A proper virtue set has four members: two complementary vices (as in Aristotle), and two complementary virtues. This was discovered and published on the Junior Ganymede blog by the anonymous blogger who chooses to be known only by the letter G. Here is his model as applied to the first of Aristotle's virtue sets -- filling in the missing virtue of prudence.


However, G, like Aristotle, considered each virtue set in isolation, failing to notice that by looking at many such sets one could identify two coherent types of evil and two coherent types of good. In the set shown above, for example, rashness is clearly Böse/Luciferic, and cowardice is Schlecht/Ahrimanic; and a similar classification is possible for every single Ganymede virtue set.
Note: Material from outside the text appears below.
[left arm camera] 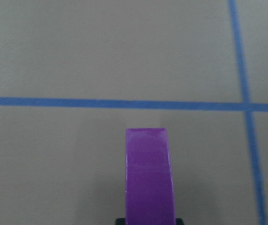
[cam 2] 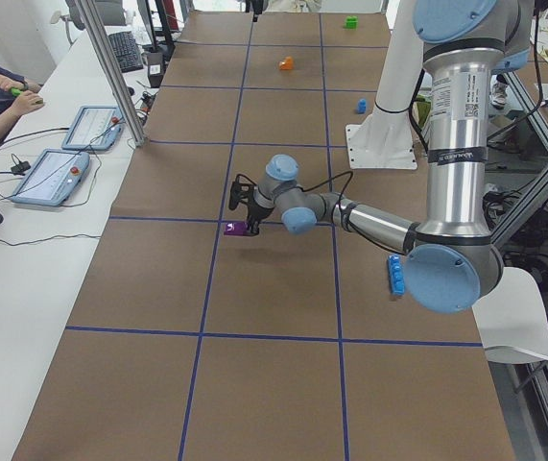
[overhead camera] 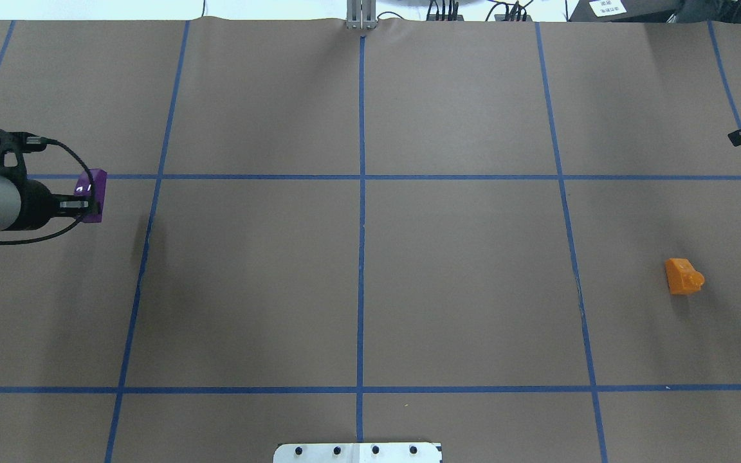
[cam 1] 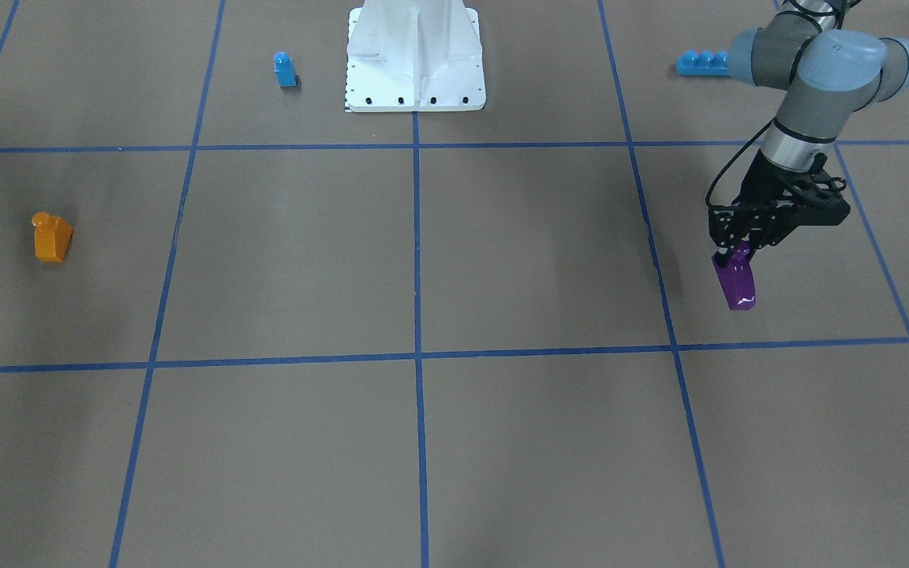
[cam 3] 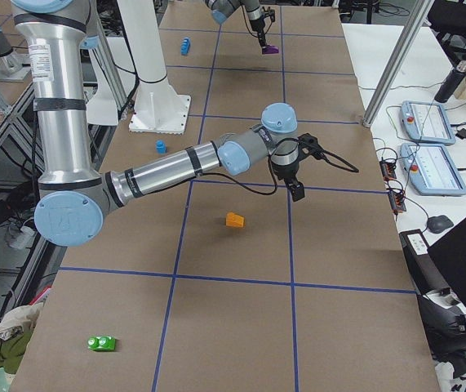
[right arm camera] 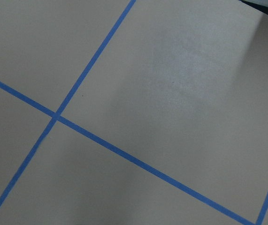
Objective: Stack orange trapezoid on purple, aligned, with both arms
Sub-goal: 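Carry the purple block with the left gripper to the table center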
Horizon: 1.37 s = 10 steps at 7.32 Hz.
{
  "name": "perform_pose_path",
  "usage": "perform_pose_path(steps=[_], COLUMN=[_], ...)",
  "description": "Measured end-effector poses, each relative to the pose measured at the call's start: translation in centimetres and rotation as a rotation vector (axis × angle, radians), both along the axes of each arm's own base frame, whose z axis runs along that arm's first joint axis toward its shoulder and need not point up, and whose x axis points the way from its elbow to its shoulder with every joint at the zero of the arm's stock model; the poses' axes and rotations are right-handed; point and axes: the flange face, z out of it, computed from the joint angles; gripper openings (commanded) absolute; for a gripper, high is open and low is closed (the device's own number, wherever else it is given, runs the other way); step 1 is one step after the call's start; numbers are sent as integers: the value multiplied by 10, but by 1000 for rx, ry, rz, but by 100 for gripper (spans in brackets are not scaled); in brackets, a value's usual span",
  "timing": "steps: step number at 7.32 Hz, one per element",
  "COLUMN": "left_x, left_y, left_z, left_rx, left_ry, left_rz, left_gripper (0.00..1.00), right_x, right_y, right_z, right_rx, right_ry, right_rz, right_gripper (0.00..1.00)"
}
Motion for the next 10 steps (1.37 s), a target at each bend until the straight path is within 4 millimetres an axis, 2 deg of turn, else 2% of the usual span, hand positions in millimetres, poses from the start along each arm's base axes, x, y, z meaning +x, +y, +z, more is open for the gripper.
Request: perform_pose_path(steps=[1, 3, 4, 5, 6, 8, 10], left_x=[30, 110, 144, 178, 212, 279, 320], left_y=[-9, -8, -3, 3, 7, 18, 26], left_z=[-47, -144, -187, -219, -241, -270, -281], left_rx=[-17, -40, -40, -35, -19, 4, -1], left_ry=[20, 36, 40, 45, 38, 9, -14], left_rz=[2, 52, 79, 102, 108, 124, 151], left_gripper=[0, 0, 0, 0, 0, 0, 0], right_x=[0, 0, 0, 0, 0, 0, 0], right_y=[0, 0, 0, 0, 0, 0, 0], right_z=[0, 1, 1, 1, 2, 1, 1], right_rx=[0, -1, -2, -3, -5, -5, -5], right_ry=[0, 1, 2, 2, 2, 1, 1], right_rz=[0, 0, 1, 1, 1, 1, 1], right_gripper=[100, 100, 100, 100, 100, 100, 100])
Steiner had already provided names for these two types of evil, but it fell to me to coin names for the two types of good: Ahuric and Devic.


Only later did I realize the correspondence between Ahuric/Devic and male/female. By simply exploring these models of good and evil, without thinking of sexual identity at all, I had inadvertently arrived at a possible explanation for the eternal nature of sexual identity -- the necessity that good be expressed in two complementary forms rather than in a single asexual Supergod.

3 comments:

Otto said...

Supergod (Janus) isn't necessarily asexual though, but hermaphroditic.

Wm Jas Tychonievich said...

Supergod is a monotheistic concept and has nothing to do with Roman “gods-of” like Janus.

Otto said...

Janus is just my preferred name for Supergod, developed in complete theological isolation. (Besides being the "god of doors/time", Janus happens to be the supreme being in the *pre*-ancient Roman pantheon.)